| What to produce |
Beginning at the top of the entries below, retype each line exactly until the line containing "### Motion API" has been written out; include no pictures and no later lines.
Start of Dataset extract
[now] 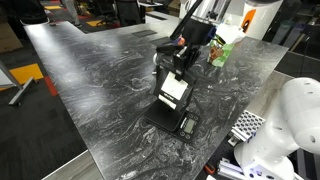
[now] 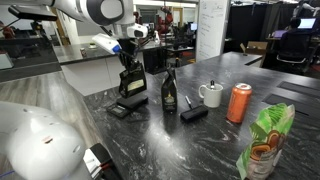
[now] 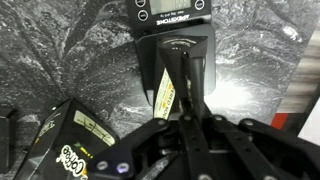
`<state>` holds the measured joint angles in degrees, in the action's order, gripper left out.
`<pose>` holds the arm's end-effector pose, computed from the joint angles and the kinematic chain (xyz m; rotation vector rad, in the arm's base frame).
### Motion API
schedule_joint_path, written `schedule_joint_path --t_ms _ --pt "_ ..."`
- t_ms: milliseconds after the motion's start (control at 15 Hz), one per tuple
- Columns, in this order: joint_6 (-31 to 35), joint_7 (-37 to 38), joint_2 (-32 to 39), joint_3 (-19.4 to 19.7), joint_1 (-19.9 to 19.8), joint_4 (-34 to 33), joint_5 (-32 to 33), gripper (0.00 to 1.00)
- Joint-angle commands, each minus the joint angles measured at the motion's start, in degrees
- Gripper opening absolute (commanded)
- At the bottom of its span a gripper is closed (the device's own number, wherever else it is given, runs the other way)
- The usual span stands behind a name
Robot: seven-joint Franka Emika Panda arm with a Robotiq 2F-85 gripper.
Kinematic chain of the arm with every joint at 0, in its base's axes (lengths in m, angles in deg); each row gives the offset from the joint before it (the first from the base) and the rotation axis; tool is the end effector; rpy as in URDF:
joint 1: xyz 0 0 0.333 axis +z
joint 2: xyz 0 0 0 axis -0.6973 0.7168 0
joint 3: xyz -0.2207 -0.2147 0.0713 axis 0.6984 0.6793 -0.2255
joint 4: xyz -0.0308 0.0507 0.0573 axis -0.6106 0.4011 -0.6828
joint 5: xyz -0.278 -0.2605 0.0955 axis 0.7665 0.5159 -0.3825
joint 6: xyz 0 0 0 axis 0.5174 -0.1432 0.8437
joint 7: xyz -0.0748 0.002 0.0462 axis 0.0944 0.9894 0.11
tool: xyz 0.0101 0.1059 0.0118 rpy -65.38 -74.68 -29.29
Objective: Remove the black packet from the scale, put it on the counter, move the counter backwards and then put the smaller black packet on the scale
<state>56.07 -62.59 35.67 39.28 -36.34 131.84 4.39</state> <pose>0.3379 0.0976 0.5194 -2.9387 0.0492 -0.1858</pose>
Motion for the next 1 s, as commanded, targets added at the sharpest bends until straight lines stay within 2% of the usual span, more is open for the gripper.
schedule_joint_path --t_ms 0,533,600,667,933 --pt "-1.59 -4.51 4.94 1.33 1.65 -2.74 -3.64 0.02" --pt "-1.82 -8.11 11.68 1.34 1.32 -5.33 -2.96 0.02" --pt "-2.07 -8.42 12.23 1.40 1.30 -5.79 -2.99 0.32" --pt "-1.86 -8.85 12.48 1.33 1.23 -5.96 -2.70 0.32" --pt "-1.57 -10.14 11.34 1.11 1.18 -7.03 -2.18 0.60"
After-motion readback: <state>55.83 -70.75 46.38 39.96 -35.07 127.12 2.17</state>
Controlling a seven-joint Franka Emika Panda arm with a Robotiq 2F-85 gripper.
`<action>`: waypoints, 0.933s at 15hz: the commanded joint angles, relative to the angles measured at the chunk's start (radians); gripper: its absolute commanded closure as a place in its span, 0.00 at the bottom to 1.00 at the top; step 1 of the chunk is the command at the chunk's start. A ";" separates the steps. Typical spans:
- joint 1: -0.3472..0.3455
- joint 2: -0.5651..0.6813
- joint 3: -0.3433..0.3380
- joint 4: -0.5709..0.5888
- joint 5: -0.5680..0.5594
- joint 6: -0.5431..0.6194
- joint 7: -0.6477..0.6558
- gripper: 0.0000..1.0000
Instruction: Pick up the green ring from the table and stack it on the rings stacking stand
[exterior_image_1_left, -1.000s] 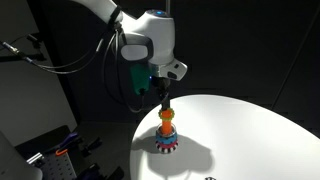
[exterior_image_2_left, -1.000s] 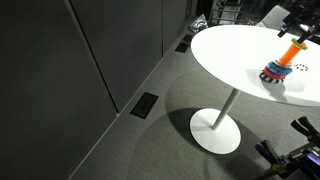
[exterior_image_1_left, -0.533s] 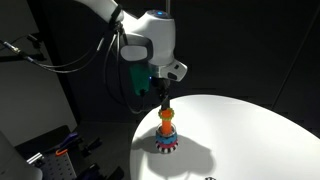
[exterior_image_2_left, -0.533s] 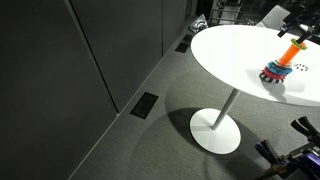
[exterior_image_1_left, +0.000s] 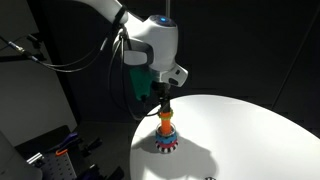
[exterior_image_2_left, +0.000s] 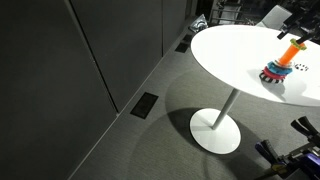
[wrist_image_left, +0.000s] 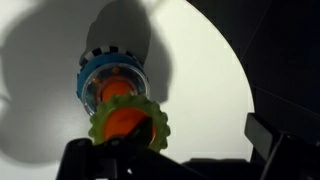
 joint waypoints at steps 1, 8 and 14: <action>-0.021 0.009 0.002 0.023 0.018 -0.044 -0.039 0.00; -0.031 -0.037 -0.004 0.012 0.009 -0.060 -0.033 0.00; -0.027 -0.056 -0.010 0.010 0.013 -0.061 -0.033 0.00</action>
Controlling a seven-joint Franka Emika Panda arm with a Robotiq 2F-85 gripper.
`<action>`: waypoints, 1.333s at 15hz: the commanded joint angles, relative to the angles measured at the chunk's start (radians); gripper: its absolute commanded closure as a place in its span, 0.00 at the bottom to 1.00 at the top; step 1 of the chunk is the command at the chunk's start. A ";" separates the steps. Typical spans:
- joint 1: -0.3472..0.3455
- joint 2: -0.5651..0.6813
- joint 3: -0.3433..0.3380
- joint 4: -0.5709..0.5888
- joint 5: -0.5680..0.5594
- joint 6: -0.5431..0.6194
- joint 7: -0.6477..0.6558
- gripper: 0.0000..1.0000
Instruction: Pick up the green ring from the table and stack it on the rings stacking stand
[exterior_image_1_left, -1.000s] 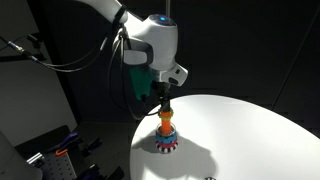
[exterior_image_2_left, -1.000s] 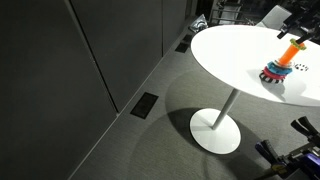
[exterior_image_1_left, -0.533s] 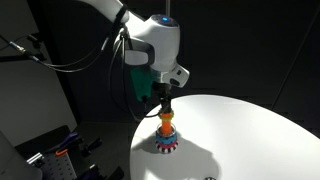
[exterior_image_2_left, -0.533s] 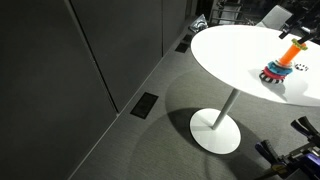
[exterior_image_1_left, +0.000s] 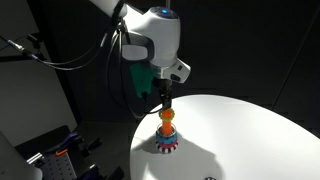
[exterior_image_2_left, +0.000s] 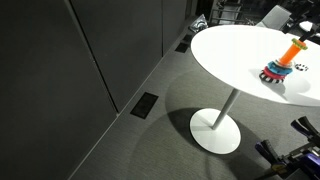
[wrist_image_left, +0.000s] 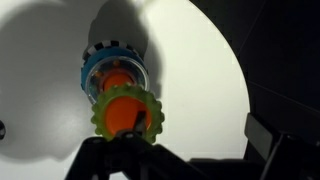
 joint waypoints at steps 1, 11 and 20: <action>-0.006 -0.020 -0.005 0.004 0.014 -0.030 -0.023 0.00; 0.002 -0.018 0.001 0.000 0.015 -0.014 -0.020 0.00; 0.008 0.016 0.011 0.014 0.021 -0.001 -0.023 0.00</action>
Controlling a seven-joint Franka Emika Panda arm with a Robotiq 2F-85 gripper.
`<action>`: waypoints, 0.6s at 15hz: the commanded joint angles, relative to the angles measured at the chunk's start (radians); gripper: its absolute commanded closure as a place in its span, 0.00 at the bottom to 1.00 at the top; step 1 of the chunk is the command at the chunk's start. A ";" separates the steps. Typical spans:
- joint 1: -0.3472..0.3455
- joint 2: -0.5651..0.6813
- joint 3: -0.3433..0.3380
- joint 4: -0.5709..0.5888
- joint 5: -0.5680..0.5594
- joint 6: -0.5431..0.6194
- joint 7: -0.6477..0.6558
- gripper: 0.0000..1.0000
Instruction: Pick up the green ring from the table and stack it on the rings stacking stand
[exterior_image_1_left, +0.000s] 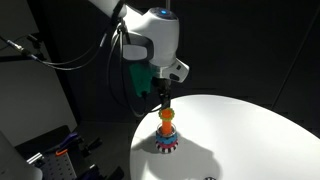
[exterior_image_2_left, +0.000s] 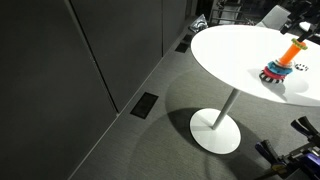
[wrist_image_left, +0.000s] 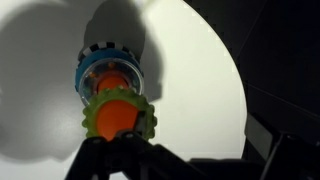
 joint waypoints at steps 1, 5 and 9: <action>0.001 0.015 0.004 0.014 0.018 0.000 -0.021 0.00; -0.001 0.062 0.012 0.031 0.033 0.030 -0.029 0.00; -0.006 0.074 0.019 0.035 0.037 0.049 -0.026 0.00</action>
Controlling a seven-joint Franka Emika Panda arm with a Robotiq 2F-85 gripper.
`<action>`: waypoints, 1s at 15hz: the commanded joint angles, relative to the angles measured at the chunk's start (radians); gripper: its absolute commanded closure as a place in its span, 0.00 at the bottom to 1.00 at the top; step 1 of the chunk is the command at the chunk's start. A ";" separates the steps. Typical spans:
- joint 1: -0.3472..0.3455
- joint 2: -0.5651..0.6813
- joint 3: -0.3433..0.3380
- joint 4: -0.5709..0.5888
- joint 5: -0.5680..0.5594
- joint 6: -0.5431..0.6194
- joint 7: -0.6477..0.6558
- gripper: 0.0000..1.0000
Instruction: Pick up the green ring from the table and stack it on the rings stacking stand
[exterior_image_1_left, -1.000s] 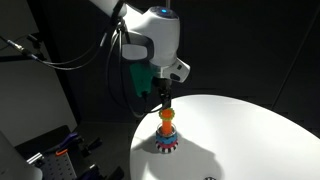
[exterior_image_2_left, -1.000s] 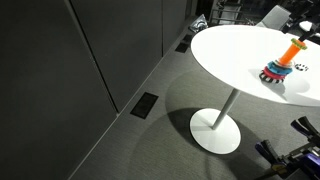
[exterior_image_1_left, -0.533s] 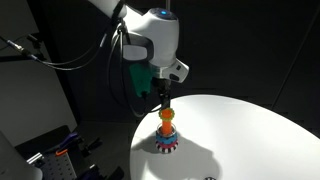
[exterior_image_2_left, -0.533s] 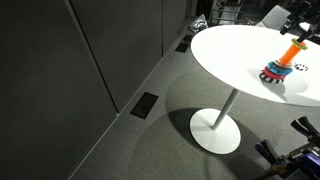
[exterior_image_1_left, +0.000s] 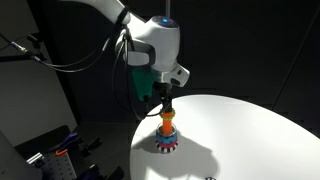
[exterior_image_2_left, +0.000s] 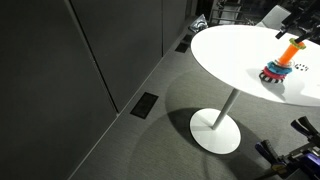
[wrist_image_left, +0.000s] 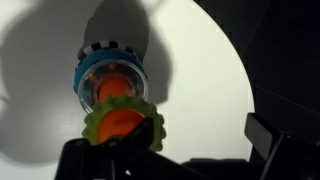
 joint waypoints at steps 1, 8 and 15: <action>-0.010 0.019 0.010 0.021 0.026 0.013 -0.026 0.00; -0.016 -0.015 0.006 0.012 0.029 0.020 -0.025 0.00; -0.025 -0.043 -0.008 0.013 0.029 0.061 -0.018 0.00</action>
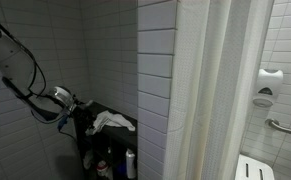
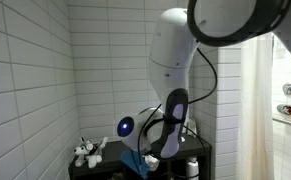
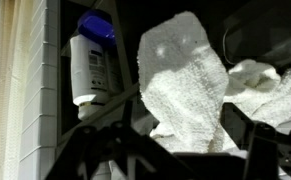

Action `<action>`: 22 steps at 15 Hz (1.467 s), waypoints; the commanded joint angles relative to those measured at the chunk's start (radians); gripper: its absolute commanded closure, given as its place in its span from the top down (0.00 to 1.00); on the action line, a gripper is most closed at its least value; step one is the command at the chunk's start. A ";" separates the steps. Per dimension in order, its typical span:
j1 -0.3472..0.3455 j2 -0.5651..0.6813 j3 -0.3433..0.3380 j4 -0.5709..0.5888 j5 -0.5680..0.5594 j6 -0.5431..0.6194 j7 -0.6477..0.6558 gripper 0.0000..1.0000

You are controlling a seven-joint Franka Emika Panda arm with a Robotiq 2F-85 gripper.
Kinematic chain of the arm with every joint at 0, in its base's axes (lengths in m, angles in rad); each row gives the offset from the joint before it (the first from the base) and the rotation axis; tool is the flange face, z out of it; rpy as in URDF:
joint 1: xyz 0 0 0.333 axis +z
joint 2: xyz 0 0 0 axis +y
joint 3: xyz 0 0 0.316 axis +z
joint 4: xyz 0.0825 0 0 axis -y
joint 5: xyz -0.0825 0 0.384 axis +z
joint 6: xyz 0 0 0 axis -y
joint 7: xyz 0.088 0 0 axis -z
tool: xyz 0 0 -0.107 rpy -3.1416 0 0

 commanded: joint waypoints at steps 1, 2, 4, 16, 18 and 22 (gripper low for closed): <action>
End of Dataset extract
| Answer section |
[now] 
[now] 
[now] 
`<state>` holds the measured joint angles in degrees, in the action's order, gripper left out.
`<pose>` holds the arm's end-effector pose, computed from the joint angles and the kinematic chain (xyz m; rotation vector rad, in the arm's base frame).
### Motion API

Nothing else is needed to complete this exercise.